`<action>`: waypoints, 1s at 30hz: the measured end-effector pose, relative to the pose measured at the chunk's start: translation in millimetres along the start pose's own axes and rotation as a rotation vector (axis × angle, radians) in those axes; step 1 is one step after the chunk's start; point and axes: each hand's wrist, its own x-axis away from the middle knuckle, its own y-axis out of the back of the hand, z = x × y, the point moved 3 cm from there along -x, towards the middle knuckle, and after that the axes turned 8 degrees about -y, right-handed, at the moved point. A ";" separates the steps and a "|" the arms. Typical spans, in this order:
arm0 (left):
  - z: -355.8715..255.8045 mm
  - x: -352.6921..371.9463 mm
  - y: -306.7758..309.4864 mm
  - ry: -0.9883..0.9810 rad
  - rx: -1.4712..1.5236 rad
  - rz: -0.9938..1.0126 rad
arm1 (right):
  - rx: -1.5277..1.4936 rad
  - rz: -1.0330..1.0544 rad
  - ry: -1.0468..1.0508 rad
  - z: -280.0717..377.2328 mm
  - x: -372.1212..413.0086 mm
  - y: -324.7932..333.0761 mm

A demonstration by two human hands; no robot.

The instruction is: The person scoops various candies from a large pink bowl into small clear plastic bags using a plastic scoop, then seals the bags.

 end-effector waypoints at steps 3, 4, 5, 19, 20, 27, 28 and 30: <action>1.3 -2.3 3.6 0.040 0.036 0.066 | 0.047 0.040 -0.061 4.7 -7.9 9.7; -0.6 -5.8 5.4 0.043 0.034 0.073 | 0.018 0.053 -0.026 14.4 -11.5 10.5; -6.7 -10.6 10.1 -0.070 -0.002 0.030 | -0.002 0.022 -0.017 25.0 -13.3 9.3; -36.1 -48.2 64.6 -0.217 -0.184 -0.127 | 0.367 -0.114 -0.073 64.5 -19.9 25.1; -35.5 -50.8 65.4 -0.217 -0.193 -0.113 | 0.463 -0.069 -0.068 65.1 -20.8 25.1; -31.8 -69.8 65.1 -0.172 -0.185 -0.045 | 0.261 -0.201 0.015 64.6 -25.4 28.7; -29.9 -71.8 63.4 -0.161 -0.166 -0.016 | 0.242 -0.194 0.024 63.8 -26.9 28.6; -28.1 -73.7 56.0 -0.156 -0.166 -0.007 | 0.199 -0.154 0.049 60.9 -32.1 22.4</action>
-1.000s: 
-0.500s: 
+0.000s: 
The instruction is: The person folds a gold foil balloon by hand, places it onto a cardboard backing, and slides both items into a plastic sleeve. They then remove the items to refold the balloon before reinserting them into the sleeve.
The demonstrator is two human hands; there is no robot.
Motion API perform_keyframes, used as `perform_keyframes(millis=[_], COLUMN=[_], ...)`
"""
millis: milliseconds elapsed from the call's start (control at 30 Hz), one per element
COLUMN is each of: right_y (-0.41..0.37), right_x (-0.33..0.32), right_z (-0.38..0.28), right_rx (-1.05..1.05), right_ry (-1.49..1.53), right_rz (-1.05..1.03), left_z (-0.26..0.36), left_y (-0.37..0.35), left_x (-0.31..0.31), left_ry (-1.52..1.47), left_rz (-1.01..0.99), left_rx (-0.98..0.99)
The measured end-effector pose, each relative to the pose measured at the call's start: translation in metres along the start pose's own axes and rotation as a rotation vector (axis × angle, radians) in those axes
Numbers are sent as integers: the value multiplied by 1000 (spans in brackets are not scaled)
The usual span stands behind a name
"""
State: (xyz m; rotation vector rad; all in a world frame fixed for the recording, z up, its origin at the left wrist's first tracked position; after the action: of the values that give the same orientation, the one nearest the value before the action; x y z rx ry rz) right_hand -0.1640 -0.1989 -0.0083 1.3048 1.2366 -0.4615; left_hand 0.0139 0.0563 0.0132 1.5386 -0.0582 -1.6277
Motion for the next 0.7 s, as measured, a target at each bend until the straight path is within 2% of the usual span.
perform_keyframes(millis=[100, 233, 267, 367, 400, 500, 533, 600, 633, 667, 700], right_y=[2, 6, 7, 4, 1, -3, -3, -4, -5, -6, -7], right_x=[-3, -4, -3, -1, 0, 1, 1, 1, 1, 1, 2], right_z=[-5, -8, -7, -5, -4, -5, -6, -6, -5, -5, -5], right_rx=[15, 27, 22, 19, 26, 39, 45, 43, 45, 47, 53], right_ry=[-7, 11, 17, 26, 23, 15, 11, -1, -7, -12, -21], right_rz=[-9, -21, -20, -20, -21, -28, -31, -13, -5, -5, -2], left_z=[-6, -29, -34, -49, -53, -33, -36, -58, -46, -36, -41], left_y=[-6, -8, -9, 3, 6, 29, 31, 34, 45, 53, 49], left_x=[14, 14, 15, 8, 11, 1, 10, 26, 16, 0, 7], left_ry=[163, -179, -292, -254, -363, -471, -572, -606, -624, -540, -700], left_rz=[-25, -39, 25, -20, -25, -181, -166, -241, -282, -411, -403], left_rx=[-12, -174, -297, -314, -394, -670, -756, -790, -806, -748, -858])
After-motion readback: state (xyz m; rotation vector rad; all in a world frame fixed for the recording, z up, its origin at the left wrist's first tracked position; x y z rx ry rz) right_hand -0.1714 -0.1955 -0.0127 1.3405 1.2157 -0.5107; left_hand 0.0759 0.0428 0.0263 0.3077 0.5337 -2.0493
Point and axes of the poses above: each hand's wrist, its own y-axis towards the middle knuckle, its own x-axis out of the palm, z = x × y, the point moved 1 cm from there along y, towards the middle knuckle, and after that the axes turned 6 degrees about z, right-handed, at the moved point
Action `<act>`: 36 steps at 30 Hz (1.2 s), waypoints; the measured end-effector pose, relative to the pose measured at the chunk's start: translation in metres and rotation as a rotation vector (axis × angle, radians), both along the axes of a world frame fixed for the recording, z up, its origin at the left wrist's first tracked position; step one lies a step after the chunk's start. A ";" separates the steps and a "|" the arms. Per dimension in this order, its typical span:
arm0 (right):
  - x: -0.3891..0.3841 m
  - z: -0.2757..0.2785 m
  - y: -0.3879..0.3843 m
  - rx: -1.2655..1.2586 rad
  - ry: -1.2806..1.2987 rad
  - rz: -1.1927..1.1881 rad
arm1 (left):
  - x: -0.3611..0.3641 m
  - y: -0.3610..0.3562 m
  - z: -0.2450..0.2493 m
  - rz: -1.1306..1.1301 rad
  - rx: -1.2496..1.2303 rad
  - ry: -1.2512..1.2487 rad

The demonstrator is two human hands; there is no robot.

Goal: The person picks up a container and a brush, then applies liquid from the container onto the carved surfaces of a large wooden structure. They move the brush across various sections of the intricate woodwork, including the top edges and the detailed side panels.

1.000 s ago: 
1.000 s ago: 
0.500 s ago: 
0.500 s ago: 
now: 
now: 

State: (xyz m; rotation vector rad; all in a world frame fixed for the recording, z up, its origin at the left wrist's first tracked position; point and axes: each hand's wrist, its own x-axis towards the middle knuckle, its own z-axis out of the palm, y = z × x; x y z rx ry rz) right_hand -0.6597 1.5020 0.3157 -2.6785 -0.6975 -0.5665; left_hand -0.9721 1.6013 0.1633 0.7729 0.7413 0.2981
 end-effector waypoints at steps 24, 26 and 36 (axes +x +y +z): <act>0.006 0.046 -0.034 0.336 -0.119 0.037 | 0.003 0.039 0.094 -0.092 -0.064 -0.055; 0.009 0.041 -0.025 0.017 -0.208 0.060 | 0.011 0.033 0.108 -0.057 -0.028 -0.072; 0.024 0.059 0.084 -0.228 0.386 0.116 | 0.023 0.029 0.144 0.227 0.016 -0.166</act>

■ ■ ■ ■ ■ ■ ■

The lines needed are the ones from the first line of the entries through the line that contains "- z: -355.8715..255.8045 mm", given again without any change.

## ANSWER FOR THIS EXERCISE
`<action>`: waypoints, 1s at 30hz: the measured end-effector pose, relative to the pose measured at the chunk's start: translation in millimetres along the start pose's own axes and rotation as a rotation vector (axis × angle, radians) in those axes; step 1 is one step after the chunk's start; point and axes: each hand's wrist, its own x-axis away from the middle knuckle, its own y-axis out of the back of the hand, z = x × y, the point moved 3 cm from there along -x, towards the middle knuckle, and after that the axes turned 8 degrees about -y, right-handed, at the moved point. A ";" separates the steps and a "|" the arms. Typical spans, in this order:
arm0 (left):
  - z: -355.8715..255.8045 mm

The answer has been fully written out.